EL CUENTO DEL ODIO EN VERSIÓN WHATSAPP: LOS VALIENTES GUERREROS DE LA CALUMNIA

Había una vez en el reino del WhatsApp un grupo donde reinaba el silencio… excepto por un personaje muy peculiar que se hacía llamar nada menos que “AMOR ❤️ JESÚS”. El buen señor, nos imaginamos, con la Biblia en una mano y el celular en la otra, había decidido emprender una cruzada: insultar a todo aquel que no piense como él. Y claro, como buen caballero de teclado, lo hace con frases profundas como “izquimierda”, “suciosocialista” o "zurda", “marimacha”, rojo, rojerio, terruco, etc. Filosofía pura, nivel premio Nobel.


Pero resulta que, mientras este guerrero de la moral cree que gana debates con stickers y mayúsculas, del otro lado está Betsy Chávez, una mujer que no se calló nunca en el Congreso, que les dijo sus verdades a los “honorables” delincuentes de saco y corbata, y que hoy está encarcelada por un proceso tan turbio que huele a venganza política desde kilómetros. Y como si no fuera suficiente tenerla entre rejas, ahora la linchan en redes con montajes dignos de Willax versión Photoshop, porque claro, si no pueden derrotar sus ideas, intentan sepultar su imagen.

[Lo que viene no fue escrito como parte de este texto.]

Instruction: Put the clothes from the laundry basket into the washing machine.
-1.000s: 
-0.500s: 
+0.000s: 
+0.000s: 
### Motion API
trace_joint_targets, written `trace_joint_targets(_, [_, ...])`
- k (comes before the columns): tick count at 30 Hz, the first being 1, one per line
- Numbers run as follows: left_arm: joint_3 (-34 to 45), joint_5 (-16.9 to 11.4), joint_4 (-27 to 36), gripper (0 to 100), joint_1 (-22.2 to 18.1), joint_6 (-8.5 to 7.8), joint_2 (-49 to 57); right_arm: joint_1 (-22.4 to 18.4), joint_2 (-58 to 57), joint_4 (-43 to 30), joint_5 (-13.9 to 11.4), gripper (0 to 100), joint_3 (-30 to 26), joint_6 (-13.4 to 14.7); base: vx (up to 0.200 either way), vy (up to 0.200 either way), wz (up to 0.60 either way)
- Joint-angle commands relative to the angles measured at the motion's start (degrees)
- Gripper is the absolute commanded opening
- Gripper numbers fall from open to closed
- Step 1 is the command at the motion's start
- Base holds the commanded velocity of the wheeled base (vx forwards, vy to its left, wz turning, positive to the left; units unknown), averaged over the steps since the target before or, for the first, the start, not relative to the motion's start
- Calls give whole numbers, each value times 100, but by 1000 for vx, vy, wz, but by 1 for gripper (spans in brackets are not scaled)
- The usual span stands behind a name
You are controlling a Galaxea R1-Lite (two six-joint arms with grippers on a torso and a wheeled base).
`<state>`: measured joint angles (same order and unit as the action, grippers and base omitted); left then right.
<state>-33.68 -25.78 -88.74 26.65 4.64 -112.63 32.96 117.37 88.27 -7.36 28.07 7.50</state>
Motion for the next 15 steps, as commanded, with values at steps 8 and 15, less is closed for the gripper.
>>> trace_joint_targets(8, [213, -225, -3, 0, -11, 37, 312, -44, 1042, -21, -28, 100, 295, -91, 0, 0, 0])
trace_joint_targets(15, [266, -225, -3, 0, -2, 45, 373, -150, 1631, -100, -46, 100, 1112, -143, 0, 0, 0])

Y aquí viene lo mejor del cuento: Betsy Chávez no solo resiste la cárcel, sino que hoy sostiene una huelga de hambre como protesta para denunciar por el trato inhumano que el INPE le brinda y que se convirtió en una sucursal del Congreso y de este gobierno secuestrado por mafias. Mientras ella arriesga su vida, los trolls de WhatsApp y los opinólogos de la derecha se entretienen inventando apodos. Es como ver a un elefante acorralado que, en vez de luchar, decide lanzarle maní a quien lo enfrenta.

Porque esa es la estrategia, estimados lectores: fabricar un enemigo público. Si eres mujer, peor. Te reducen a caricatura, te dicen “loca”, te señalan la ropa, la voz, la vida privada. Y si encima tuviste la osadía de enfrentarte a congresistas mafiosos, pues ya está: pasas a ser el monstruo favorito de la semana. ¿Pruebas? ¿Argumentos? No hace falta, basta con un meme en mayúsculas y troles en un grupo de WhatsApp dispuesto a repetirlo como mantra.

¿Quiénes mueven los hilos de este teatro barato? Los de siempre: medios carroñeros como Willax, troles fabricados en granja digital y políticos que necesitan un circo para tapar sus fechorías. Es un círculo perfecto: ellos insultan, la prensa amplifica, la gente lo repite y los verdaderos delincuentes —los que saquean el Estado en licitaciones y blindajes— se frotan las manos felices detrás de la cortina de humo.

Lo más sarcástico es que quienes lanzan la primera piedra lo hacen en nombre de la fe y la moral. Se presentan como guardianes de la patria, amantes de la democracia y, para ponerle azúcar al veneno, firmando con nombres como “AMOR ️ JESÚS”. Claro, Jesús, el mismo que echó a los mercaderes del templo, ahora convertido en escudo para mercachifles del odio. Si no fuera trágico, sería cómico.

Pero aquí el detalle que los “valientes guerreros de WhatsApp” no entienden: el silencio de los demás no es aprobación. Es hartazgo. Nadie les responde porque todos saben que discutir con ellos es como discutir con un televisor prendido en Willax: ruido, humo y cero contenidos. Ellos creen que ganaron el debate; en realidad, solo quedaron hablando solos en el vacío.

Y mientras tanto, la historia se sigue escribiendo. No con memes ni con insultos, sino con dignidad y resistencia. Betsy Chávez hoy lo demuestra con su huelga, que no es solo un grito por ella, sino por un país entero secuestrado por mafias que gobiernan a punta de miedo y difamación.

Así que no se engañen los de “izquimierda” y “suciosocialista”: cada calumnia que lanzan no destruye a Betsy, los destruye a ustedes. Cada meme barato es un ladrillo menos en el muro de impunidad que los protege. Y cada insulto solo confirma lo que todos sabemos: que la derecha mafiosa en el poder no debate porque no puede, no convence porque no sabe, y no gobierna porque solo se dedica a saquear.

👉 Y colorín colorado, este cuento no ha terminado: si callamos, ellos ganan; si denunciamos, tiemblan; si luchamos, caen.